Retype only the lines running from the beginning of the entries below to the line with "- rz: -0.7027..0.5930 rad", both included. Do not include pictures.

■ Given data
-- Opening Marker --

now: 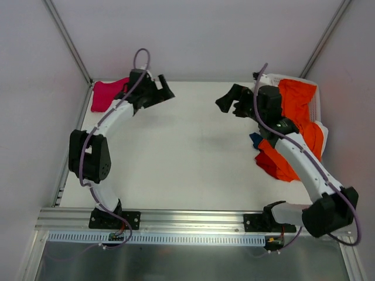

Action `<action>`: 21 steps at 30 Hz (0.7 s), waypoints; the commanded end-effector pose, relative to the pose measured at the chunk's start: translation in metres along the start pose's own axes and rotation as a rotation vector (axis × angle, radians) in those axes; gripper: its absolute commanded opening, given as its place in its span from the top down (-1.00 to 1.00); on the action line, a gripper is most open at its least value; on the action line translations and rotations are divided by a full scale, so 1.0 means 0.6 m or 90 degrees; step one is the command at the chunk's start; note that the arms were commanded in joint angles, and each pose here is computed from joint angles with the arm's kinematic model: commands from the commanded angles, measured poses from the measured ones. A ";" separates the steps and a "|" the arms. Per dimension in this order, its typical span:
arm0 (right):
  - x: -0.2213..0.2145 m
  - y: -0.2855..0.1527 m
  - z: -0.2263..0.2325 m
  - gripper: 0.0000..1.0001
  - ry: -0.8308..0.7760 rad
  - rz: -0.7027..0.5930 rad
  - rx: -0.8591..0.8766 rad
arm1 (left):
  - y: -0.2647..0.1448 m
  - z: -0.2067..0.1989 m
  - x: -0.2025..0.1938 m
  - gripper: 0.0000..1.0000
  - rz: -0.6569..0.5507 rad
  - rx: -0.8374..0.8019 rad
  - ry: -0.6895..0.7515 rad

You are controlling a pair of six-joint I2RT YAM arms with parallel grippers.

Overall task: Fold and stack the t-shirts
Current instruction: Put the neatly folded tshirt into the corner of the board with the left arm

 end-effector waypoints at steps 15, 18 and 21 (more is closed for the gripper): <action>-0.197 -0.075 -0.329 -0.99 0.081 0.339 -0.628 | 0.028 -0.046 -0.246 -0.89 0.022 0.062 0.347; -0.197 -0.065 -0.335 -0.99 0.082 0.350 -0.634 | 0.028 -0.038 -0.245 -0.90 0.018 0.073 0.359; -0.186 -0.064 -0.334 -0.99 0.081 0.344 -0.632 | 0.026 -0.037 -0.242 -0.91 0.014 0.077 0.361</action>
Point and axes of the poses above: each gripper's point midway between its finger pads, its own y axis out along the fingers, its own z axis along the line the jaws close on, x = y × z, the point moved 6 cm from there along -y, back along the fingers, and after that the axes turned 13 degrees about -y, right-handed, at the moved point
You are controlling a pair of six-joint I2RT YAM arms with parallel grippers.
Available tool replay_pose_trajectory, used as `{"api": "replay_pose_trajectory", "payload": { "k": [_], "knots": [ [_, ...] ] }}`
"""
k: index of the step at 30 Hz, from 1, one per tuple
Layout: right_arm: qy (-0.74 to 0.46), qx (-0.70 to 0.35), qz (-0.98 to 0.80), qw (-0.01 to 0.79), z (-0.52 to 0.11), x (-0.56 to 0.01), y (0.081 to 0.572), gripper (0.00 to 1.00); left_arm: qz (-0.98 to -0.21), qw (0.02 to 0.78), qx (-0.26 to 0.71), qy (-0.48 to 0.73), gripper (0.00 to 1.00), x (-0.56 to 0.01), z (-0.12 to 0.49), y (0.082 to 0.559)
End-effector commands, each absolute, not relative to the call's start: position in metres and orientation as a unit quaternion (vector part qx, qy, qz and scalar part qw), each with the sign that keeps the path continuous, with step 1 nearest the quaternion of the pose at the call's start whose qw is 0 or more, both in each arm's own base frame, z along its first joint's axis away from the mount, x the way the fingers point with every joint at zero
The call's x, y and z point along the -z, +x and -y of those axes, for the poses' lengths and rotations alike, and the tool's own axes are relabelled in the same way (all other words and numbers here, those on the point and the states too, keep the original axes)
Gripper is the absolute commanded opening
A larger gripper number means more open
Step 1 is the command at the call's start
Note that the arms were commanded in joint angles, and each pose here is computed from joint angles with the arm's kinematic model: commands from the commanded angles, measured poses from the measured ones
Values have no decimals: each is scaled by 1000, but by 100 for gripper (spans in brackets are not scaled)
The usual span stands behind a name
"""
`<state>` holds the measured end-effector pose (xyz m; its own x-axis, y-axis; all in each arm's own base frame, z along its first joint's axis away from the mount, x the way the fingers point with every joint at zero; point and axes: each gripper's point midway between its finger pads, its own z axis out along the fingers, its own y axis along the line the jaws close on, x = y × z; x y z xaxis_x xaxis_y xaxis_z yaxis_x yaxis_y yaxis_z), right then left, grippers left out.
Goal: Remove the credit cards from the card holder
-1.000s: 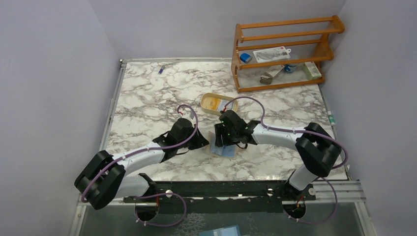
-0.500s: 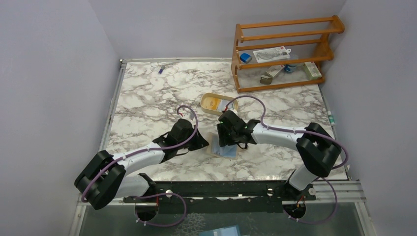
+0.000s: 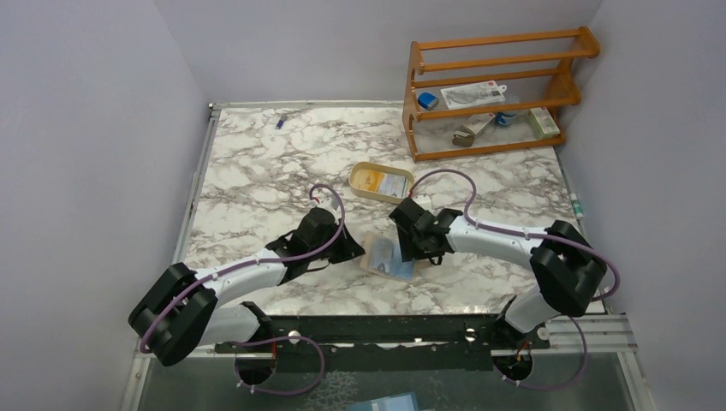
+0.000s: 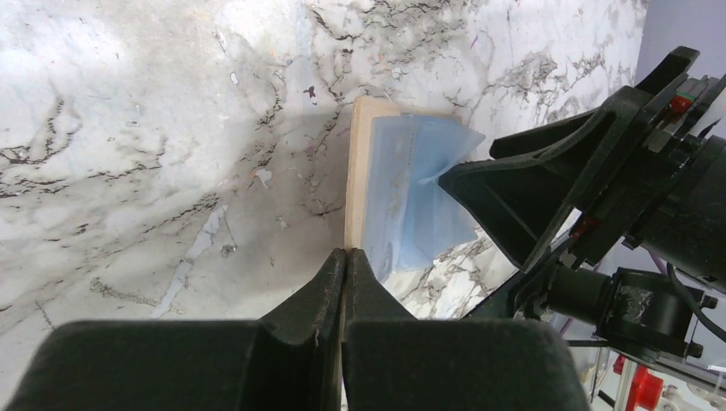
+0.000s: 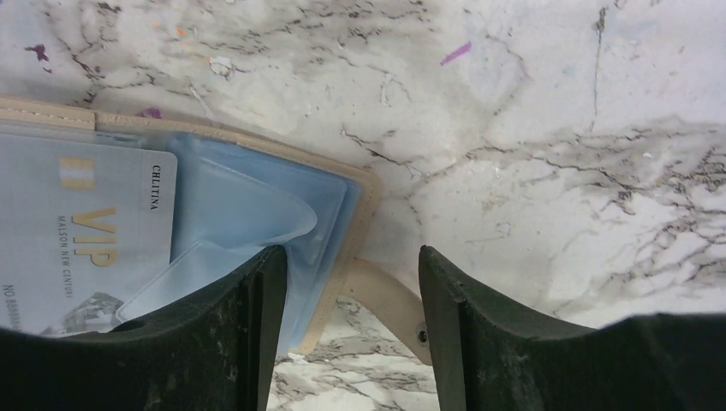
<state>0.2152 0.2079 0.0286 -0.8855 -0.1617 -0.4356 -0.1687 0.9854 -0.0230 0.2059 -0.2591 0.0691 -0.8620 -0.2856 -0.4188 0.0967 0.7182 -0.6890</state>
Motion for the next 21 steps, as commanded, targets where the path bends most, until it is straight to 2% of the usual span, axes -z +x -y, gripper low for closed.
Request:
{"api": "replay_pose_trajectory", "payload": {
  "k": [1,6,12,21],
  "knots": [
    [-65,43,-974,212,-178,-35,204,62,-889,271,366,-54,0,-73,256,209],
    [-5,97,-971,218,-151,-53,197,62,-891,268,363,-54,0,-70,255,208],
    [56,112,-958,257,-138,-83,203,62,-892,265,362,-53,0,-68,256,208],
    [89,41,-932,348,-141,-137,220,61,-895,261,357,-55,0,-62,253,206]
  ]
}}
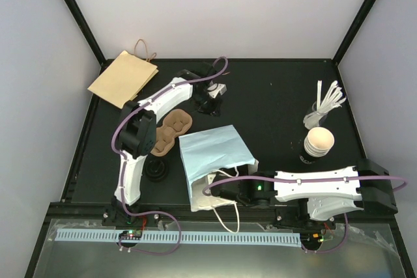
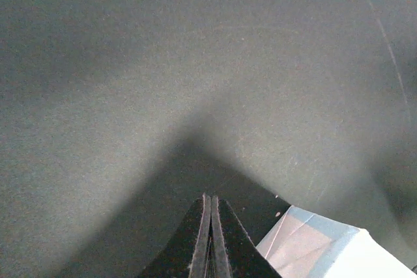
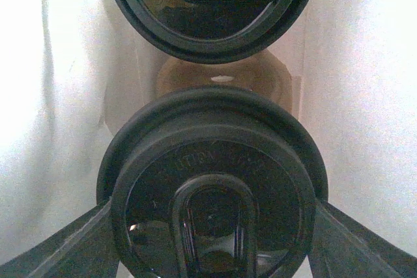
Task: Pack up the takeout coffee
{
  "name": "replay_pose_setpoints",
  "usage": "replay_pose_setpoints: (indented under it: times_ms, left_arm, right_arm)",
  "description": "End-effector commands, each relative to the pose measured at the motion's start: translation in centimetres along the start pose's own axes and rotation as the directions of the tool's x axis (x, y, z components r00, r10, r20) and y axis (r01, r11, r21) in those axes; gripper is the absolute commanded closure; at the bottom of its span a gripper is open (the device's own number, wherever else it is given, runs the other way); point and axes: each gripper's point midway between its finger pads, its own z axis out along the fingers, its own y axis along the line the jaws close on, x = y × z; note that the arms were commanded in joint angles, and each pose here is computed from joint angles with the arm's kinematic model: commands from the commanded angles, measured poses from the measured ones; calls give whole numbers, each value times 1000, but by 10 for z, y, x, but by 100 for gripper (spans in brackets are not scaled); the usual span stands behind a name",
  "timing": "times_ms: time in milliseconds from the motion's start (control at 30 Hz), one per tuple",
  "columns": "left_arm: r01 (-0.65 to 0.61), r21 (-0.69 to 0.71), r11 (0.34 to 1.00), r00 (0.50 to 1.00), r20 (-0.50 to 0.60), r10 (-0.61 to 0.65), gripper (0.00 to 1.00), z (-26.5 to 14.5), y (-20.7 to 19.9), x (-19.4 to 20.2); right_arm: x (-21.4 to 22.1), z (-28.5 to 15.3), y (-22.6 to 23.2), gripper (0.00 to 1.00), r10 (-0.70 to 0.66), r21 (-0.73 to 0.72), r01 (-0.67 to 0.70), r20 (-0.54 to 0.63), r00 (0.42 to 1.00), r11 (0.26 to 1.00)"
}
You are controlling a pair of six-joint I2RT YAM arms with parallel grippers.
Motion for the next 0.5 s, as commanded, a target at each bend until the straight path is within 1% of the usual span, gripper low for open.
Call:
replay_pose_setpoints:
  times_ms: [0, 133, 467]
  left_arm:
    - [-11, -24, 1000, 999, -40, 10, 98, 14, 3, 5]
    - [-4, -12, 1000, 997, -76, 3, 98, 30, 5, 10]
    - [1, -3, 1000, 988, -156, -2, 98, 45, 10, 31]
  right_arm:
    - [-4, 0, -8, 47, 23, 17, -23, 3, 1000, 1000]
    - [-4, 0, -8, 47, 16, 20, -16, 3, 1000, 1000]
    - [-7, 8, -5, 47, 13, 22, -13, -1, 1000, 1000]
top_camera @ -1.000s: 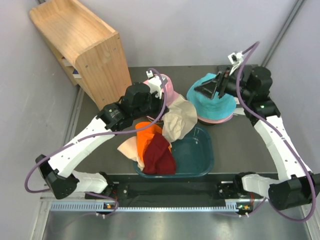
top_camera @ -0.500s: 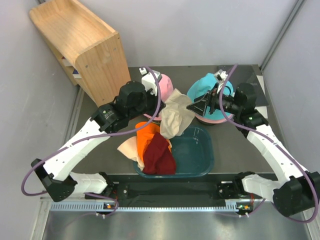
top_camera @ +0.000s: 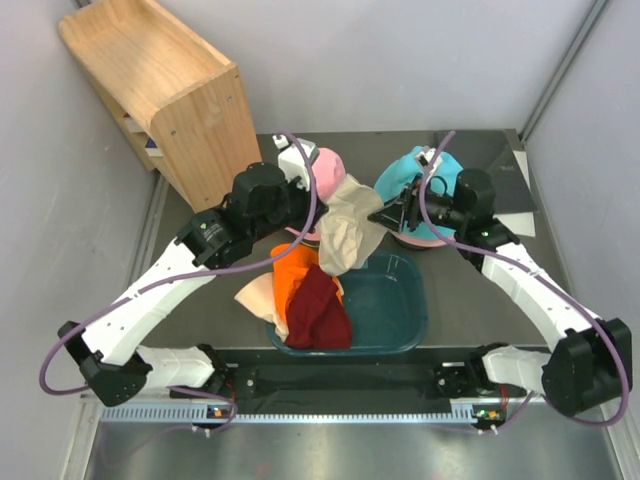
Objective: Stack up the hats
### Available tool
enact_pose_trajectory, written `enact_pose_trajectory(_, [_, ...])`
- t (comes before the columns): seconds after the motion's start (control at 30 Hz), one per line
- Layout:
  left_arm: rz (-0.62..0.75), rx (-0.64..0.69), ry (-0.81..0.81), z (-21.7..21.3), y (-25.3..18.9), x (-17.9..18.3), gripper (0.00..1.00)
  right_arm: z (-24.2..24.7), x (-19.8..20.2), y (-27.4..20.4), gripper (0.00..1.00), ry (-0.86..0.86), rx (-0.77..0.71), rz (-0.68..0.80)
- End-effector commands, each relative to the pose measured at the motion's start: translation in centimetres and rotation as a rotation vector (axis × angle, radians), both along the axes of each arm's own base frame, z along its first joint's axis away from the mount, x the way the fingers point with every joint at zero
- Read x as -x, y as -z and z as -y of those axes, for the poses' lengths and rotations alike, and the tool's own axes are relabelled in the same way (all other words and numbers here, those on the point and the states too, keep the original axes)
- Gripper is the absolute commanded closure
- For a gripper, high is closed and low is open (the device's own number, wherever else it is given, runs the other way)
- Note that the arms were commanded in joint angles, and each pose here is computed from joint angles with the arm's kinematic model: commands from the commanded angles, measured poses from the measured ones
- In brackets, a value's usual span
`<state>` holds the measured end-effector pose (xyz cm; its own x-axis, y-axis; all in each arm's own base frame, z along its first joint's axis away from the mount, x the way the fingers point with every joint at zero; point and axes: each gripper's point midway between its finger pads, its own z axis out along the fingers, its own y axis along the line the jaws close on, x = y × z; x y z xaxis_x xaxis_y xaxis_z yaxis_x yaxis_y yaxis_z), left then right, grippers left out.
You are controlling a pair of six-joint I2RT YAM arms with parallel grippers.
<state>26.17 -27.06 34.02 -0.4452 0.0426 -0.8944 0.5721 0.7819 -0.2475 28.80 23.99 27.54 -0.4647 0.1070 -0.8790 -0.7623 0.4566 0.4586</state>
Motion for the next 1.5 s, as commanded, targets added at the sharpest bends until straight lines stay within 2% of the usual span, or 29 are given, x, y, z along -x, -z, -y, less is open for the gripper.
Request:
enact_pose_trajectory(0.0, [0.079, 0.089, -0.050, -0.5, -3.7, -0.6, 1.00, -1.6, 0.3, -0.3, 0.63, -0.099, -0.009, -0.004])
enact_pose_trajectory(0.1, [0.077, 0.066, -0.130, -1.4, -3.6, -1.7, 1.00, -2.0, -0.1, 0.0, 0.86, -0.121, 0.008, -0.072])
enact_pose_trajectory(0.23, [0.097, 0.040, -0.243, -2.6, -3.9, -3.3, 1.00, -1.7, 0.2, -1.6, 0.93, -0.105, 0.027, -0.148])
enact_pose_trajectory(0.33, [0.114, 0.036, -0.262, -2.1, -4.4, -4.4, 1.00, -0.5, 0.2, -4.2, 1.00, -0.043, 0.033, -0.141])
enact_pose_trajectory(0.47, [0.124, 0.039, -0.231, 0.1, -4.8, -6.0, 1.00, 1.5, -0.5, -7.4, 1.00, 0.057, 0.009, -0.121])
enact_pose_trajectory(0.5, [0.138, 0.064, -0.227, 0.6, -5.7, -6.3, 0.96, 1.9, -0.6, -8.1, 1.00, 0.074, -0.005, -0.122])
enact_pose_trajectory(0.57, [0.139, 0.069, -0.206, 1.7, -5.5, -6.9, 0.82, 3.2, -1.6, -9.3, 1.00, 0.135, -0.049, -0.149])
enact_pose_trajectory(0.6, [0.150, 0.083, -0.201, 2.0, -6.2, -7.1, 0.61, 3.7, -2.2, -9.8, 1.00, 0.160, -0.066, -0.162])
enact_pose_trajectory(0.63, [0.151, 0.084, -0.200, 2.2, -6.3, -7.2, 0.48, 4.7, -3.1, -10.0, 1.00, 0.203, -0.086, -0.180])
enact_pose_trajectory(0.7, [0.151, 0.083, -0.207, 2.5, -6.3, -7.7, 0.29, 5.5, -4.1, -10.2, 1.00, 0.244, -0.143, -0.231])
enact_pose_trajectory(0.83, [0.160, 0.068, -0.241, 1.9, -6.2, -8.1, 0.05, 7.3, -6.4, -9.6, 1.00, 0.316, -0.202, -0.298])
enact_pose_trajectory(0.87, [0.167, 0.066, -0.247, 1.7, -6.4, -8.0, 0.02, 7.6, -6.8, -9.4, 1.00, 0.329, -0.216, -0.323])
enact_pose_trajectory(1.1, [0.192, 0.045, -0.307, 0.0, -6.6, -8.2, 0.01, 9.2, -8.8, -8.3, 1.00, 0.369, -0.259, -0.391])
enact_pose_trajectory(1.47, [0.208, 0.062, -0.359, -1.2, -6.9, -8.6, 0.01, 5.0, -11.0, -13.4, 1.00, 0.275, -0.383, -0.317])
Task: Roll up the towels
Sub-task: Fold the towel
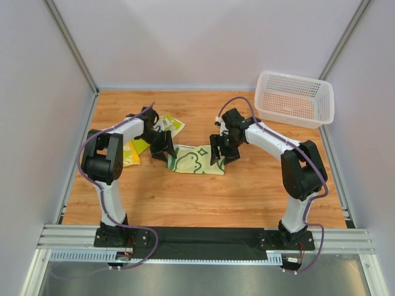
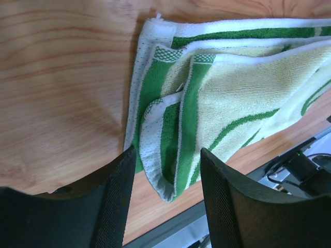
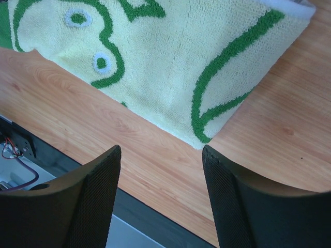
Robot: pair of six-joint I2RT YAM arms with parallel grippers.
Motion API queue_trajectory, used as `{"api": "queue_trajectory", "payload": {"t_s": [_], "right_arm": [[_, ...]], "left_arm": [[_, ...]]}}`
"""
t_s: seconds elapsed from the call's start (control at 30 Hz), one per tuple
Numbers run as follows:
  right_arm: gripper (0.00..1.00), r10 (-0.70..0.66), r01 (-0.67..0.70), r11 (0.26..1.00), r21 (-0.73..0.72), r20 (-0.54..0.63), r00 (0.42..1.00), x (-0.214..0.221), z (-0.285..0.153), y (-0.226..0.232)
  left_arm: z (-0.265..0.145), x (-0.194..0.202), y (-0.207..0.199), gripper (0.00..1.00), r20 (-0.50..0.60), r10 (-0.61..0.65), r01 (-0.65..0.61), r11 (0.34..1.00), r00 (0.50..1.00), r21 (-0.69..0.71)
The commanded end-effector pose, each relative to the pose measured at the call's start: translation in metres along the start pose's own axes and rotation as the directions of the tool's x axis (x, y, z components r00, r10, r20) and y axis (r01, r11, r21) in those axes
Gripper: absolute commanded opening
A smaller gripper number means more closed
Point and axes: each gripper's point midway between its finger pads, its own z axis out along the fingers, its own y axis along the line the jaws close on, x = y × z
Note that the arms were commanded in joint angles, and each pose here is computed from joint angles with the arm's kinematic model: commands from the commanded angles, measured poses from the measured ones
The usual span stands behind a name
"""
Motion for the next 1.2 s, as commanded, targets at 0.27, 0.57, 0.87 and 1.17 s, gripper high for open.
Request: {"api": "queue_trajectory", "payload": {"t_s": [0.27,0.57,0.87,1.17], "right_arm": [[0.65,-0.027,0.027,1.000,-0.008,0.037,0.999,-0.011,-0.005,0.005],[0.64,-0.021,0.021,1.000,0.002,0.020,1.000,-0.008,-0.001,0.002],[0.64,-0.014,0.014,1.000,0.007,0.016,1.000,-0.006,0.001,0.000],[0.64,-0.010,0.009,1.000,0.008,0.012,1.000,-0.004,0.003,-0.001]], "left_arm": [[-0.012,-0.014,-0.009,0.59,0.047,0.063,-0.063,0.998,0.997,-0.005],[-0.006,-0.017,-0.014,0.59,0.042,0.075,-0.076,0.997,0.996,0.017],[-0.002,-0.017,-0.021,0.59,0.027,0.091,-0.092,0.996,0.995,0.022],[0.002,-0.018,-0.018,0.58,0.020,0.103,-0.103,0.995,0.994,0.004]]}}
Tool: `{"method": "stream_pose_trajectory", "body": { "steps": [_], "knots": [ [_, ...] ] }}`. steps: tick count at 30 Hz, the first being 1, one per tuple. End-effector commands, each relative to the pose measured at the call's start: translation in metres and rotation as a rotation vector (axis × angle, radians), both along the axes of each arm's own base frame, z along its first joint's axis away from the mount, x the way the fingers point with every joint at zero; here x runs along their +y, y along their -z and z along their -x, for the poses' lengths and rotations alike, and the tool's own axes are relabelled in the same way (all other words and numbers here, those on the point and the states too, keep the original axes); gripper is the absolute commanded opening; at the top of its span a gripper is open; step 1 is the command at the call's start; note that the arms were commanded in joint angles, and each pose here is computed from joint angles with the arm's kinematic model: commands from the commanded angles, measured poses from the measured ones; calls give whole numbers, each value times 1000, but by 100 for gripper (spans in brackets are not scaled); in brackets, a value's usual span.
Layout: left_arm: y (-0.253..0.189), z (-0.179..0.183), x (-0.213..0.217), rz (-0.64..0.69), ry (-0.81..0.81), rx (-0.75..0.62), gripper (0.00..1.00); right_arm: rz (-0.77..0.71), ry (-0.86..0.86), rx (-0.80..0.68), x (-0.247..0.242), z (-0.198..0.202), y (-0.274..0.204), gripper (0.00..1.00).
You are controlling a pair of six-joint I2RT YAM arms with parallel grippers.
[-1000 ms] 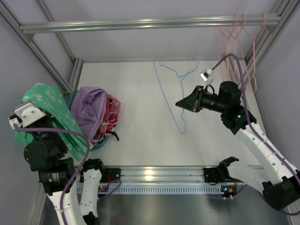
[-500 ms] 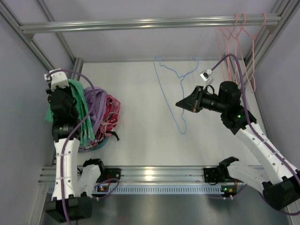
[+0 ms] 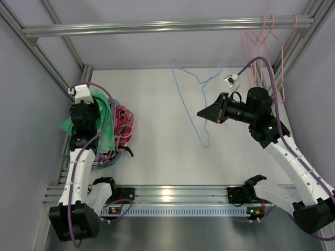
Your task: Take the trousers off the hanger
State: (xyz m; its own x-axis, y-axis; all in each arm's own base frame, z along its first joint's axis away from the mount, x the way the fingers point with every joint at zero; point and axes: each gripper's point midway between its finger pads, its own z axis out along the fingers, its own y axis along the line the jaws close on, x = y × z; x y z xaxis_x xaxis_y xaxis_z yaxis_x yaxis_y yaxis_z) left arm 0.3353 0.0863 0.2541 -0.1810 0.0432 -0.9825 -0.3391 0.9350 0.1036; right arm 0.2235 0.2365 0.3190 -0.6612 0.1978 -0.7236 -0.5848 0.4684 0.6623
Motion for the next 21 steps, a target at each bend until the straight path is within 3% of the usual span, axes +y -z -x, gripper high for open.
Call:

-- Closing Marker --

■ Answer space
now: 

Action `<action>`: 21 steps at 30 Hz (0.7 s), waypoints; the commanded end-effector pose, relative to the pose measured at the chunk's start: translation in metres along the start pose's own axes and rotation as a rotation vector (axis × angle, radians) in those axes; gripper: its absolute commanded opening, given as its place in its span from the top down (-1.00 to 1.00); on the action line, a gripper is most open at its least value; on the action line translations and rotations are divided by a full scale, so 1.0 means 0.6 m or 90 degrees; step one is the command at the chunk's start; note that the arms were commanded in joint angles, and each pose here is computed from joint angles with the arm's kinematic model: commands from the commanded angles, measured poses from the measured ones. A ";" separates the steps and a "|" the arms. Per dimension in this order, its typical span:
arm0 (right):
  - x: -0.2213..0.2145 m
  - y: -0.2855..0.1527 m
  - z: -0.2263..0.2325 m
  - gripper: 0.0000..1.0001
  - ry: -0.8308..0.7760 rad
  - rz: -0.7027..0.5930 rad

No more work is needed for this exercise.